__Listed records__
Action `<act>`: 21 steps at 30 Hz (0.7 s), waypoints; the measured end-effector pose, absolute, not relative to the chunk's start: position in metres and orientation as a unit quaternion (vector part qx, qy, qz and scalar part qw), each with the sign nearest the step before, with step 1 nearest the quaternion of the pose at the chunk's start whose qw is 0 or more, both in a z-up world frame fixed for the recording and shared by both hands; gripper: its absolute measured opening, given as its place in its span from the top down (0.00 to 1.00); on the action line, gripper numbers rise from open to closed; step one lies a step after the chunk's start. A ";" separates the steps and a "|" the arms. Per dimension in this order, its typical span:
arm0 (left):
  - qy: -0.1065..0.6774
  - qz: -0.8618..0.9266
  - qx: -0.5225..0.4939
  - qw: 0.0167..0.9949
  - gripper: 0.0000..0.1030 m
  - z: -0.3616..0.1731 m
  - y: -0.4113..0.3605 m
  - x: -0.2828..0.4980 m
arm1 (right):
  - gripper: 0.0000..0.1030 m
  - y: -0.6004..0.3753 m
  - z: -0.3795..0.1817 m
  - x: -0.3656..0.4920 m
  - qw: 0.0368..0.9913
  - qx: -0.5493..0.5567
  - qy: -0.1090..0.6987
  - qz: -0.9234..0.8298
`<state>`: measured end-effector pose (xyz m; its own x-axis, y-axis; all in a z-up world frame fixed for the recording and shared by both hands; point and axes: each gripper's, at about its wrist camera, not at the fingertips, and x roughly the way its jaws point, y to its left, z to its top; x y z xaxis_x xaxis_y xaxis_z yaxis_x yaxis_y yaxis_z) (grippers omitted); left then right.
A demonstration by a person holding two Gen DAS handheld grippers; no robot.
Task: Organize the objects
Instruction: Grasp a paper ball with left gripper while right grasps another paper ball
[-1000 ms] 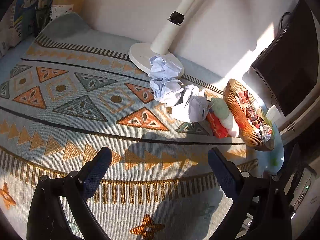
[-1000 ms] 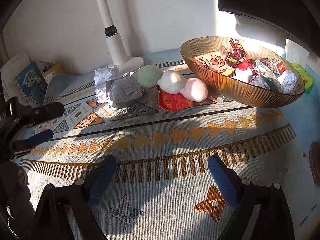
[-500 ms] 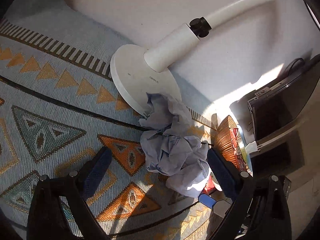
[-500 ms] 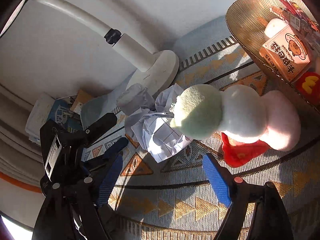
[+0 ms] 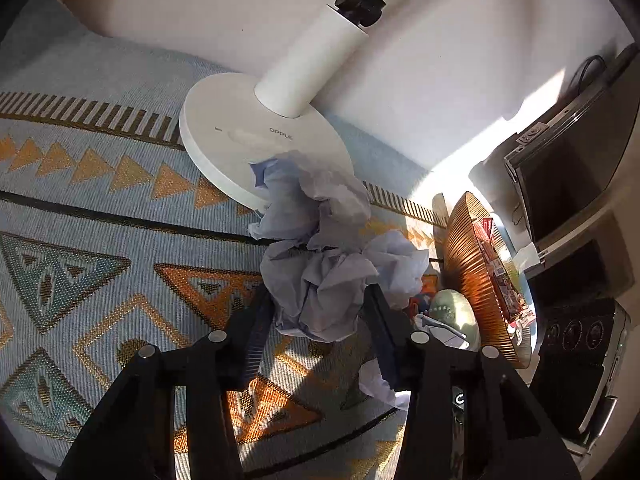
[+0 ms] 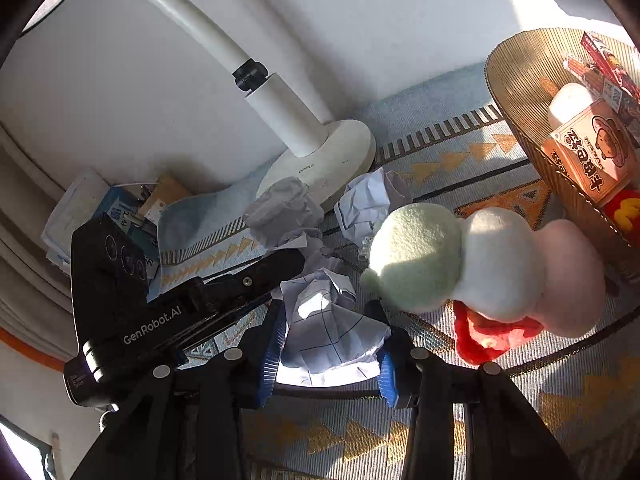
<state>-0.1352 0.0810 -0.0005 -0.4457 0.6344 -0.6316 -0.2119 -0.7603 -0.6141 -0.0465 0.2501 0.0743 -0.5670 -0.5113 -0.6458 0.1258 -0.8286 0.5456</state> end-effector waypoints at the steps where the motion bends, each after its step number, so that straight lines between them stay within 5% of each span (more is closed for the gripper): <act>1: -0.233 0.816 -0.453 0.273 0.64 0.001 0.081 -0.131 | 0.62 0.252 0.077 -0.036 0.193 0.424 -0.222 -0.856; 11: -0.177 0.819 -0.448 0.311 0.70 0.027 0.071 -0.033 | 0.61 0.251 0.085 0.059 0.236 0.416 -0.124 -0.870; 21: -0.016 0.866 -0.432 0.253 0.58 0.018 0.077 0.036 | 0.59 0.245 0.070 0.065 0.211 0.407 -0.082 -0.885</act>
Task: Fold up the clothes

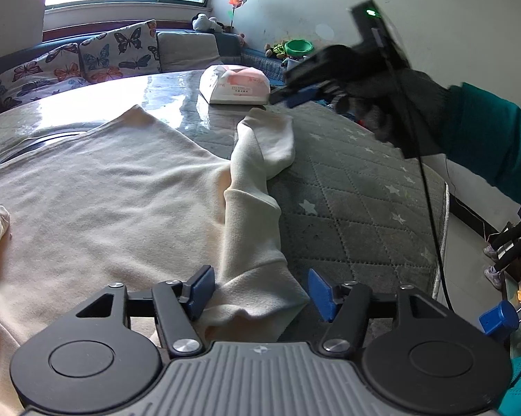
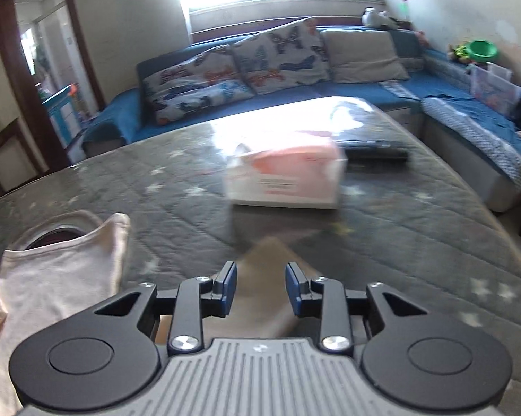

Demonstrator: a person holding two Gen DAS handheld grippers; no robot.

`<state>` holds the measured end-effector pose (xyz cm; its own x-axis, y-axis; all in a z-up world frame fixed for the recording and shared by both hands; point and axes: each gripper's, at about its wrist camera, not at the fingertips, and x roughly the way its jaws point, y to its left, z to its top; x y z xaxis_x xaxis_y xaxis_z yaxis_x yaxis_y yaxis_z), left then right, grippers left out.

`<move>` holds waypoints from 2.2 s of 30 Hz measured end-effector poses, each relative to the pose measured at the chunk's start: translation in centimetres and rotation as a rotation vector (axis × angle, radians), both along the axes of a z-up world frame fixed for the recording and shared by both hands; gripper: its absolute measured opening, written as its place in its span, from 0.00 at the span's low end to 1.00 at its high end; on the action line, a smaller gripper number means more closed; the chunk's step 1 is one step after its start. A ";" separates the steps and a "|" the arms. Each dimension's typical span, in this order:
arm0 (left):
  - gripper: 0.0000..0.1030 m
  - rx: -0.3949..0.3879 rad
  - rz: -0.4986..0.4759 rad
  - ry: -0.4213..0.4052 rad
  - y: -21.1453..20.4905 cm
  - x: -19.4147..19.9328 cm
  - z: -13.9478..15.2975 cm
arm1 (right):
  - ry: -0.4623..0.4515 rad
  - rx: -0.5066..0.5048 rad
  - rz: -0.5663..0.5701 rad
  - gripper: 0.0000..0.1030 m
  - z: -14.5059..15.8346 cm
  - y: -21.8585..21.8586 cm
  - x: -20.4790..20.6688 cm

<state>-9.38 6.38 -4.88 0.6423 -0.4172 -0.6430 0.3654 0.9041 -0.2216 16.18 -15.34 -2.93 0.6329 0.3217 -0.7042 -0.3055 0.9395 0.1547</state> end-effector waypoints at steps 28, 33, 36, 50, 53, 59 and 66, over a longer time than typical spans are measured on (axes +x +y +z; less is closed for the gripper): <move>0.69 0.006 0.010 -0.002 -0.5 0.1 -0.1 | -0.056 -0.154 0.023 0.02 -1.4 3.8 -0.2; 0.69 0.007 0.014 -0.003 -0.6 0.0 -0.1 | -0.087 -0.149 0.018 0.02 -0.4 3.5 -0.5; 0.69 0.007 0.015 -0.004 -0.6 -0.1 -0.1 | -0.099 -0.149 0.016 0.02 0.1 3.4 -0.6; 0.71 0.016 0.015 -0.009 -0.7 -0.2 -0.1 | -0.170 -0.130 -0.007 0.01 2.2 2.4 -0.9; 0.71 0.020 0.016 -0.008 -0.8 -0.2 -0.1 | -0.135 -0.107 0.006 0.03 2.0 2.2 -0.7; 0.72 0.027 0.016 -0.007 -0.9 -0.2 -0.1 | -0.078 -0.079 0.036 0.18 0.4 2.8 -0.4; 0.73 0.035 0.018 -0.003 -1.2 -0.1 -0.1 | -0.010 -0.066 0.074 0.30 -1.9 3.9 0.2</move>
<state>-9.49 5.21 -4.94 0.6517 -0.3828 -0.6548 0.3496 0.9177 -0.1885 16.36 -11.45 -4.82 0.6157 0.3211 -0.7196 -0.3761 0.9222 0.0897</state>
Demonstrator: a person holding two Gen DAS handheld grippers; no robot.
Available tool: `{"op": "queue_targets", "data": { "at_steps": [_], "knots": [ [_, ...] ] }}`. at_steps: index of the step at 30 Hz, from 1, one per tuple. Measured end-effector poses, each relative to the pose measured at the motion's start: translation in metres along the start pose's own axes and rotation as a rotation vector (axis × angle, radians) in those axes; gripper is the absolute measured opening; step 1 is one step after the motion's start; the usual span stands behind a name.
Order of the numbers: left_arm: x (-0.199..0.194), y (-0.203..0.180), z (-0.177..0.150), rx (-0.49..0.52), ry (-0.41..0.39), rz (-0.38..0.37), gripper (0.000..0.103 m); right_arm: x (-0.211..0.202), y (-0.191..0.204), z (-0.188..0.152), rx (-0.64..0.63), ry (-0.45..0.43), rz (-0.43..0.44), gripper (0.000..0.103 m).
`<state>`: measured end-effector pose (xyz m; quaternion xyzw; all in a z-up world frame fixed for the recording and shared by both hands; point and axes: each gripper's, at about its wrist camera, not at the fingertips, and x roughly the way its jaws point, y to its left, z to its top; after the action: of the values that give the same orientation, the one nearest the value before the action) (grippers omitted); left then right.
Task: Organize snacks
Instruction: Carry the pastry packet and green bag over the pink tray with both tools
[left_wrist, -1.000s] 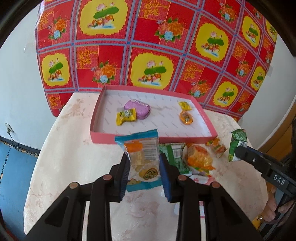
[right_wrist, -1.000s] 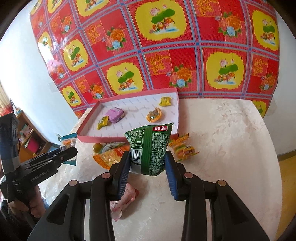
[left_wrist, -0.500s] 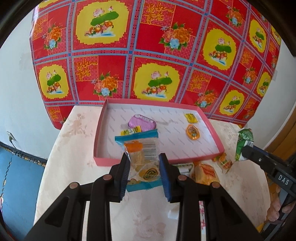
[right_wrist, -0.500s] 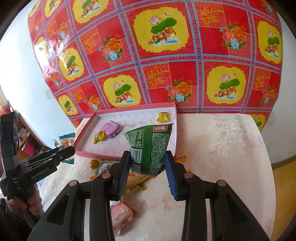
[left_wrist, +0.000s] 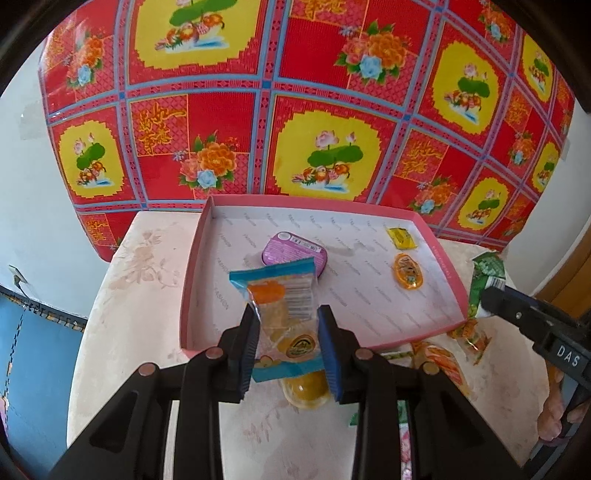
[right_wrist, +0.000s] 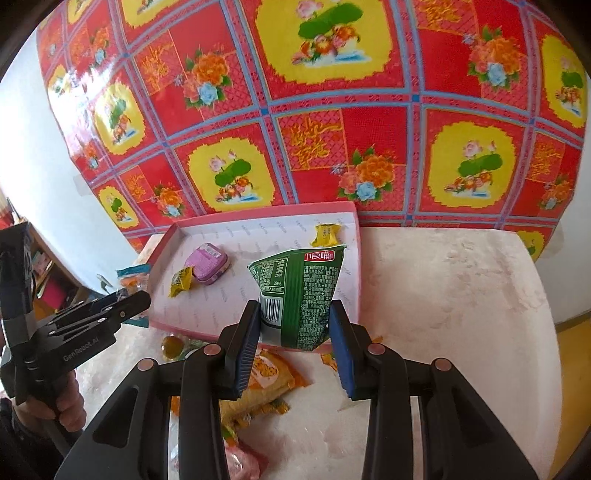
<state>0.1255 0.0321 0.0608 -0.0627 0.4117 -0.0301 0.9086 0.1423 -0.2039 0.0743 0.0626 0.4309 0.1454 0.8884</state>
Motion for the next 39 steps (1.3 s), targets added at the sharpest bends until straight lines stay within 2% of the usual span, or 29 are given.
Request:
{"op": "queue_targets", "data": {
  "at_steps": [16, 39],
  "knots": [
    [0.049, 0.010, 0.002, -0.022, 0.095, 0.014, 0.033, 0.052, -0.005, 0.006, -0.012, 0.079, 0.002, 0.038],
    [0.077, 0.003, 0.012, -0.027, 0.103, 0.127, 0.035, 0.080, -0.002, 0.014, -0.024, 0.097, 0.010, 0.038]
  ]
}}
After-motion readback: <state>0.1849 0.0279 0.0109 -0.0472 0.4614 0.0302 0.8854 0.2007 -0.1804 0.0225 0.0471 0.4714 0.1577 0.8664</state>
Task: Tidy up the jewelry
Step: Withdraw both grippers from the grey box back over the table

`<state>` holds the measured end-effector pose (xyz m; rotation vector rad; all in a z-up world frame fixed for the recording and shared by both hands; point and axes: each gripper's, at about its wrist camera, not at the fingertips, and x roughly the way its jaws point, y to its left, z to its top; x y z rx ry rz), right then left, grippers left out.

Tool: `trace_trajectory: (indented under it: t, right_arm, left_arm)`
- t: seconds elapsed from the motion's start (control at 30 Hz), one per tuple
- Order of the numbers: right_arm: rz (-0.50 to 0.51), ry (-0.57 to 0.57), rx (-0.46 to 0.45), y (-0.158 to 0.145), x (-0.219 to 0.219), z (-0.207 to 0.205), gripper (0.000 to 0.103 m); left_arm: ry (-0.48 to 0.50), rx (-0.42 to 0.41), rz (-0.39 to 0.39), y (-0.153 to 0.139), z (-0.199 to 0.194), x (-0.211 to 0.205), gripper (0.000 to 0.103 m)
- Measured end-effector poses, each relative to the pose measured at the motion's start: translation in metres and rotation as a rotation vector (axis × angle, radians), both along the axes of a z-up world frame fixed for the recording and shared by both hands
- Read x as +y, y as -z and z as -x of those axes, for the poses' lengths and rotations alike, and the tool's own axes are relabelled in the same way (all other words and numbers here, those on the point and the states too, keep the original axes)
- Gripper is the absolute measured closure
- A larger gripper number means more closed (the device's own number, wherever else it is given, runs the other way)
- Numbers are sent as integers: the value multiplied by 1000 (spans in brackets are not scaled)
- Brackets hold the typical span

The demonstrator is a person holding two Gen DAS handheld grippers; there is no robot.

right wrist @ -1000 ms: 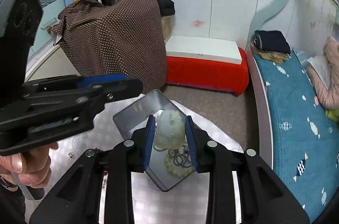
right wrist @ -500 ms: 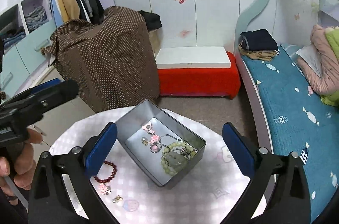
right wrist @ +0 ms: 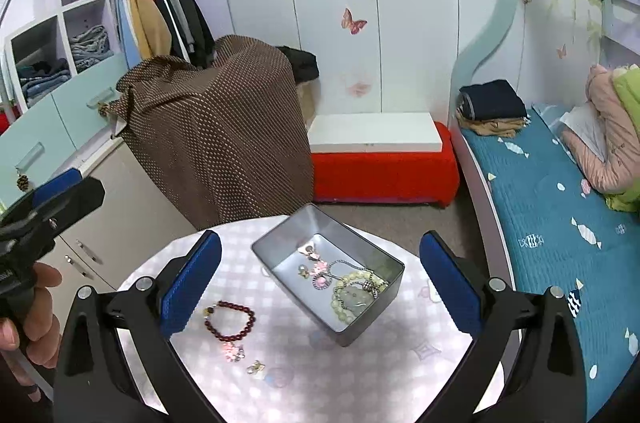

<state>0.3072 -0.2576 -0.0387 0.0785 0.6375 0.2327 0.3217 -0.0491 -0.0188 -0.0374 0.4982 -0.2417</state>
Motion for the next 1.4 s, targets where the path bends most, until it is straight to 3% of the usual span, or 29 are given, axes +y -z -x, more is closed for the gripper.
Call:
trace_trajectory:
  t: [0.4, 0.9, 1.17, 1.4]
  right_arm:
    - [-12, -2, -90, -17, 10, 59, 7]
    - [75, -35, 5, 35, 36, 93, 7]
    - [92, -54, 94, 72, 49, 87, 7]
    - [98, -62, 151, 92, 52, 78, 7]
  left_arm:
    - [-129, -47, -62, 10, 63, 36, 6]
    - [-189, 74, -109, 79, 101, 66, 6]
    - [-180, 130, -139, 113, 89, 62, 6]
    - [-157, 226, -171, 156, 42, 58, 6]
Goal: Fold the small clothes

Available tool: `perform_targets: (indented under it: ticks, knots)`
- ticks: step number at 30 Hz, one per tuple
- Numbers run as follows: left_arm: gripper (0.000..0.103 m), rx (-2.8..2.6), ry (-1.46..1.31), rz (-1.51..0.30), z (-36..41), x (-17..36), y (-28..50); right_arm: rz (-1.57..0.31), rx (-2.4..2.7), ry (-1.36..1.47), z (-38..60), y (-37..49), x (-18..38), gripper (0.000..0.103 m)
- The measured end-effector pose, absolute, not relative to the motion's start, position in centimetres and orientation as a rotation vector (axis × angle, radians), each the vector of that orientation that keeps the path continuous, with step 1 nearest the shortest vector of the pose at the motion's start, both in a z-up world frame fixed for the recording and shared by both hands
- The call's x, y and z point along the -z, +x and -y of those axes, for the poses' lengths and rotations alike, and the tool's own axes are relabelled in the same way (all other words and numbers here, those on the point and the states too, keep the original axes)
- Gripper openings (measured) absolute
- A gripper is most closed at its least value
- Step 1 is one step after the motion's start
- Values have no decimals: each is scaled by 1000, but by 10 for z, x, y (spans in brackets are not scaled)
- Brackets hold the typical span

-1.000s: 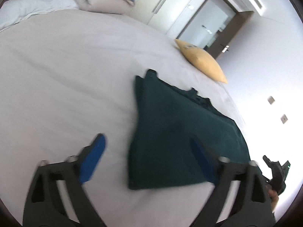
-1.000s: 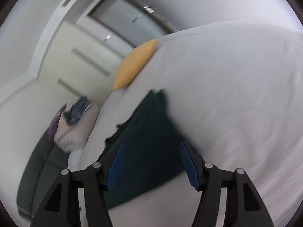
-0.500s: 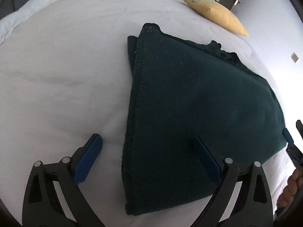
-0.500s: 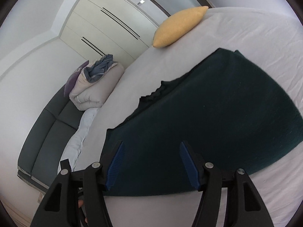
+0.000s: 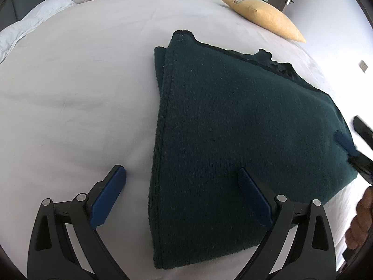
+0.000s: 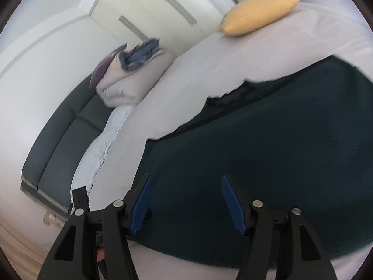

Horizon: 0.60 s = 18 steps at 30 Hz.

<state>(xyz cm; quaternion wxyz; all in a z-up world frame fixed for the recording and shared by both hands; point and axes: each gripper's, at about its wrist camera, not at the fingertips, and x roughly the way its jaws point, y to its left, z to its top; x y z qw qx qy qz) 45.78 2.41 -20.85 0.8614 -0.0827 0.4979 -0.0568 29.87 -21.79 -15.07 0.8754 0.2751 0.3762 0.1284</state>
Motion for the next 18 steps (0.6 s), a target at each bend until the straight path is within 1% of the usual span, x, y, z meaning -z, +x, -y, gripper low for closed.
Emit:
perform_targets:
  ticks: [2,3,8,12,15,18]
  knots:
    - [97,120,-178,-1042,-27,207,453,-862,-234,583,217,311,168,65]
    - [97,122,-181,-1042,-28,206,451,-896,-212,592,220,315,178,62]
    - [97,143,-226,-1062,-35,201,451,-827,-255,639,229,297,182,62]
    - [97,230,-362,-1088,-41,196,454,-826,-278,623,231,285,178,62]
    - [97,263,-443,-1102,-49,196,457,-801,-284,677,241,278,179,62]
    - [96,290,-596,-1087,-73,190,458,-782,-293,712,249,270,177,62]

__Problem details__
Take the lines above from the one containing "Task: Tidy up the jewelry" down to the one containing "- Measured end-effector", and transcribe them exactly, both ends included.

__Answer to the problem__
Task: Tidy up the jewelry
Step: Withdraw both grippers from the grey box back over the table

`<state>` holds the measured end-effector pose (xyz m; rotation vector rad; all in a z-up world frame fixed for the recording and shared by both hands; point and axes: each gripper's, at about its wrist camera, not at the fingertips, and x roughly the way its jaws point, y to its left, z to its top; x y z rx ry rz), right then left, grippers left out.

Tool: `trace_trajectory: (indented under it: t, right_arm, left_arm)`
- t: seconds elapsed from the motion's start (control at 30 Hz), one per tuple
- Order of the numbers: right_arm: rz (-0.50 to 0.51), ry (-0.57 to 0.57), rx (-0.46 to 0.45), y (-0.158 to 0.145), x (-0.219 to 0.219), z (-0.207 to 0.205), gripper (0.000 to 0.103 m); left_arm: ry (-0.48 to 0.50), rx (-0.42 to 0.41), rz (-0.39 to 0.39), y (-0.153 to 0.139), z (-0.199 to 0.194), x (-0.211 to 0.205), gripper (0.000 to 0.103 m)
- Measured end-effector poses, each relative to the pose measured at the motion's start: translation in metres and rotation as a rotation vector (axis × angle, radians), both along the axes of a z-up world frame fixed for the recording and shared by both hands

The given answer completes the exercise.